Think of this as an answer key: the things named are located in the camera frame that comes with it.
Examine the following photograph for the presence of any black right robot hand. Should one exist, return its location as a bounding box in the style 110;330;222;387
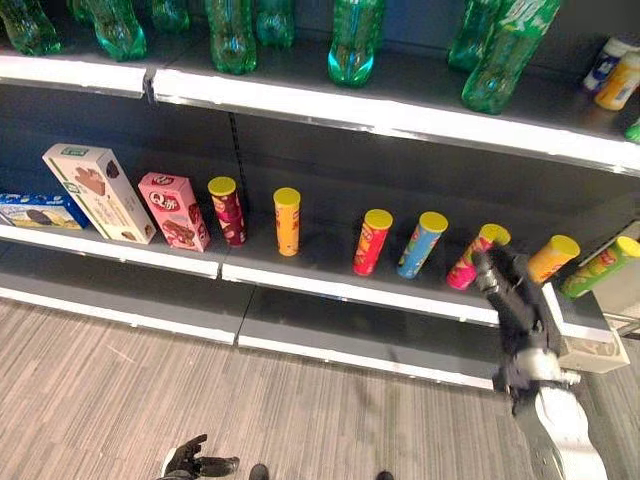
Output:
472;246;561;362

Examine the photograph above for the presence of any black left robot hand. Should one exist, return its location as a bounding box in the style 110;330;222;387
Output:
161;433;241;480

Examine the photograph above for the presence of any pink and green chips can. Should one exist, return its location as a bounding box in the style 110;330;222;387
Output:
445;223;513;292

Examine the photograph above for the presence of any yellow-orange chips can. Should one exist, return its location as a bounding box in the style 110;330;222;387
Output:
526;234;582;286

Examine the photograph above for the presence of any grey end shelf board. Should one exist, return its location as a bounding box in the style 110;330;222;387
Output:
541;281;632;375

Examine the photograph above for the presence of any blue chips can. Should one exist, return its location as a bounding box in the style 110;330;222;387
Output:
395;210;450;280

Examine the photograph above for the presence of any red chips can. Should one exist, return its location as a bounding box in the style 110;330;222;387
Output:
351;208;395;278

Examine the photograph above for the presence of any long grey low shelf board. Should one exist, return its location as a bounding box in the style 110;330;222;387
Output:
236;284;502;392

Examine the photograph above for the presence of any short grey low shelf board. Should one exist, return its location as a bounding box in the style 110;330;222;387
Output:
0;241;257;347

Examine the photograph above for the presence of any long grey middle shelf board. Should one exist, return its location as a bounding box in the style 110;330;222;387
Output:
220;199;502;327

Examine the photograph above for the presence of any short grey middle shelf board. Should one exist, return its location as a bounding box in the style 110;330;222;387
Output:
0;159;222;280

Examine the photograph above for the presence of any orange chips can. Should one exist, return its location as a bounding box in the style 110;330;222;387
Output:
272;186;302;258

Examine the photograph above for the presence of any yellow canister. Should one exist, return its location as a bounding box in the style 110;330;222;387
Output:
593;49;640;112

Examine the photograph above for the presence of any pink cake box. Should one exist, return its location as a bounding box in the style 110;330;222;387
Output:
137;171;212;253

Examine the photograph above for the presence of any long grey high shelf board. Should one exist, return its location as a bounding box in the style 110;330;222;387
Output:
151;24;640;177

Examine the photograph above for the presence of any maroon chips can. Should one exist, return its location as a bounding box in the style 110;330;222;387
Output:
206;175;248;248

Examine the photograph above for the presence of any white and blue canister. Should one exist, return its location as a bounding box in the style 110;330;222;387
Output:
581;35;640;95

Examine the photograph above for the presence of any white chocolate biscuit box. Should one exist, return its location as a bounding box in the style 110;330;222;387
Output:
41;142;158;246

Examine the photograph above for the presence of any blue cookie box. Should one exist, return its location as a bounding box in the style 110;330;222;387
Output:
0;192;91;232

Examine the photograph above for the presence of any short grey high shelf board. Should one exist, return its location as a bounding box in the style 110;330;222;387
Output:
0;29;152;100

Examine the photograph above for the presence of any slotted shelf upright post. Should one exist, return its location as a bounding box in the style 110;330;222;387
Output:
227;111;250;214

==

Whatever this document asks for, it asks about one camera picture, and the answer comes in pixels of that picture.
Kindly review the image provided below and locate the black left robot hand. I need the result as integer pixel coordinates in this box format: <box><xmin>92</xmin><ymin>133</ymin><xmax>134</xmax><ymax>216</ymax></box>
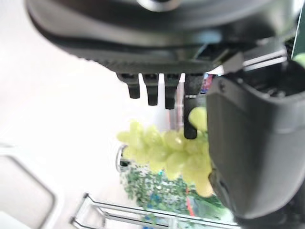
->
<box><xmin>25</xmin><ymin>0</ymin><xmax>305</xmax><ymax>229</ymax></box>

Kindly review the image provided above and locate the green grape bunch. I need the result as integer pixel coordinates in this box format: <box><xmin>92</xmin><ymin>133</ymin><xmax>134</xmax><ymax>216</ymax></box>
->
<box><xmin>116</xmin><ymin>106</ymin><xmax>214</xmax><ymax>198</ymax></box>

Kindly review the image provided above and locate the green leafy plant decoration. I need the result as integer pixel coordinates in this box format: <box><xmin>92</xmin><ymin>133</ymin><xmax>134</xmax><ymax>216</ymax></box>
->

WHAT NEEDS TO BE DONE:
Go through the records above and copy each line where "white" is found.

EXPECTED OUTPUT:
Examine the photograph above for the presence of any white and blue canister. Should one exist, return its location as a bounding box in the style 110;330;222;387
Examine the photograph above for the presence of any white chocolate biscuit box. Should one exist, return its location as a bounding box in the style 110;330;222;387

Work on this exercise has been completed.